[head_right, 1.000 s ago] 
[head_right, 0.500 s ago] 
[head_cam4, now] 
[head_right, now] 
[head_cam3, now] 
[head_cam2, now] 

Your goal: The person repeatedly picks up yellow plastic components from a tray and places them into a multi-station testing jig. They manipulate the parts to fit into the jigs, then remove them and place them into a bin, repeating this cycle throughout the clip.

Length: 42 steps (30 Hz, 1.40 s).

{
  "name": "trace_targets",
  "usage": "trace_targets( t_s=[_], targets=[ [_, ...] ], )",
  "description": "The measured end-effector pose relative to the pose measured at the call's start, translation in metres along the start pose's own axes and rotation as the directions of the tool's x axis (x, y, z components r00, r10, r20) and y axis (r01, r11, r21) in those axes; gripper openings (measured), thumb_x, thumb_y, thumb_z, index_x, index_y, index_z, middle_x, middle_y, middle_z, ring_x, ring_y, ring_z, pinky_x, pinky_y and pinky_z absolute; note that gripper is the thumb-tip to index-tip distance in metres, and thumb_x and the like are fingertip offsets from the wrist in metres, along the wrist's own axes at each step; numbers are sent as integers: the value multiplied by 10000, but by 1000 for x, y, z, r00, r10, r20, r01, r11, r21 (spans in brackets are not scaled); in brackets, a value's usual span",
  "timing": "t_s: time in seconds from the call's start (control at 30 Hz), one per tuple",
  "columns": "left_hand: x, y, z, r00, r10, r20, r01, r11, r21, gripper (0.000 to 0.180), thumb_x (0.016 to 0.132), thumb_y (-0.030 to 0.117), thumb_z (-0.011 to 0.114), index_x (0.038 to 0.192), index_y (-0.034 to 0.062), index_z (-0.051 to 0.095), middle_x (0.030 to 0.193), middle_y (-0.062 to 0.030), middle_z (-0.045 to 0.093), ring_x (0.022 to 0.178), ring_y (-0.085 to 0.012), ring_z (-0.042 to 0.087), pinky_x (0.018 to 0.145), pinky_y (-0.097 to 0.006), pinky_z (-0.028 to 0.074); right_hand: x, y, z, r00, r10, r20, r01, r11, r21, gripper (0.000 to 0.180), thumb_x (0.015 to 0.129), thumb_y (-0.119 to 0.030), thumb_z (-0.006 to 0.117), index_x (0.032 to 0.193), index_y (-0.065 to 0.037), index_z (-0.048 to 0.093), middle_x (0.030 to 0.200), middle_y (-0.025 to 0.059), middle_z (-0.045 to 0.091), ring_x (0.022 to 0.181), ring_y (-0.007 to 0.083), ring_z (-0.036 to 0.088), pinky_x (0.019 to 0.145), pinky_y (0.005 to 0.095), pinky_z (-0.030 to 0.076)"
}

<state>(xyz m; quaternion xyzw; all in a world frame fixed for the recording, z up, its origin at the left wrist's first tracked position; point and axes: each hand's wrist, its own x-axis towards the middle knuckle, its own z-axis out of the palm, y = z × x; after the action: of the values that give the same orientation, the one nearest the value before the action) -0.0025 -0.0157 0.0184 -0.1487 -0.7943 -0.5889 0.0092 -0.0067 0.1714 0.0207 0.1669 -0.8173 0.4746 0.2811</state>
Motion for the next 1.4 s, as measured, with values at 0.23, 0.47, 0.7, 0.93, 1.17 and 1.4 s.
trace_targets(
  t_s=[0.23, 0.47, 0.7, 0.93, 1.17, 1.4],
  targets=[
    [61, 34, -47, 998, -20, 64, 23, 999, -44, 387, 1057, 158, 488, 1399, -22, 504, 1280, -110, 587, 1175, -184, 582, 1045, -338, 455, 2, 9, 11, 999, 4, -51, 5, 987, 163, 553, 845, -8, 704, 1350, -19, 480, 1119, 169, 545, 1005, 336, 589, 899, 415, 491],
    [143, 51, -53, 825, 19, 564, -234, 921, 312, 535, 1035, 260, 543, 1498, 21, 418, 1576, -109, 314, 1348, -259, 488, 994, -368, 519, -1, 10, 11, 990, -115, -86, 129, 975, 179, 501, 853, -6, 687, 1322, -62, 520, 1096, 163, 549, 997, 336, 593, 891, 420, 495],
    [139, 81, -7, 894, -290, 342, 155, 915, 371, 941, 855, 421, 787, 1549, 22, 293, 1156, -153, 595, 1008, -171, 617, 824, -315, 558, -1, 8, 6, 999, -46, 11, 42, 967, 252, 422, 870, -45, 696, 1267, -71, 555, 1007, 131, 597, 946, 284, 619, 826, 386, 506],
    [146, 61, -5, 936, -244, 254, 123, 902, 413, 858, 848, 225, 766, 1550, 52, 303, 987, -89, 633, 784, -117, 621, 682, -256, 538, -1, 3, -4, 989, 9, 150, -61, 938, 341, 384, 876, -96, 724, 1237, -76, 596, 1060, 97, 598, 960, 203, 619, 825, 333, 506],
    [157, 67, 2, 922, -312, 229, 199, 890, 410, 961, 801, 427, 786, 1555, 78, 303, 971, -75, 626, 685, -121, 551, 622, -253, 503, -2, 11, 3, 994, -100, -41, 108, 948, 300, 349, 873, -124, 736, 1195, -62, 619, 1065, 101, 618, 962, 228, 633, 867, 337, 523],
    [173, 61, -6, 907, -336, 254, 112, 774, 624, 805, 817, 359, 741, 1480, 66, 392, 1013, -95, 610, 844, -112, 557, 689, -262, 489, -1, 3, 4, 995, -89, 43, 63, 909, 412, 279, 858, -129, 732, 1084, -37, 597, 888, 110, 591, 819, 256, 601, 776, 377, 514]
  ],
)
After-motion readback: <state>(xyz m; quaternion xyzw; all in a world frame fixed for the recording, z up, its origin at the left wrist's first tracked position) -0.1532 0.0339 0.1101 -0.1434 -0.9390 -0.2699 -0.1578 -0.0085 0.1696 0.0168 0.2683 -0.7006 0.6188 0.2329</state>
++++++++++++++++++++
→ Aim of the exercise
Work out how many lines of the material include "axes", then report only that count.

→ Reply
2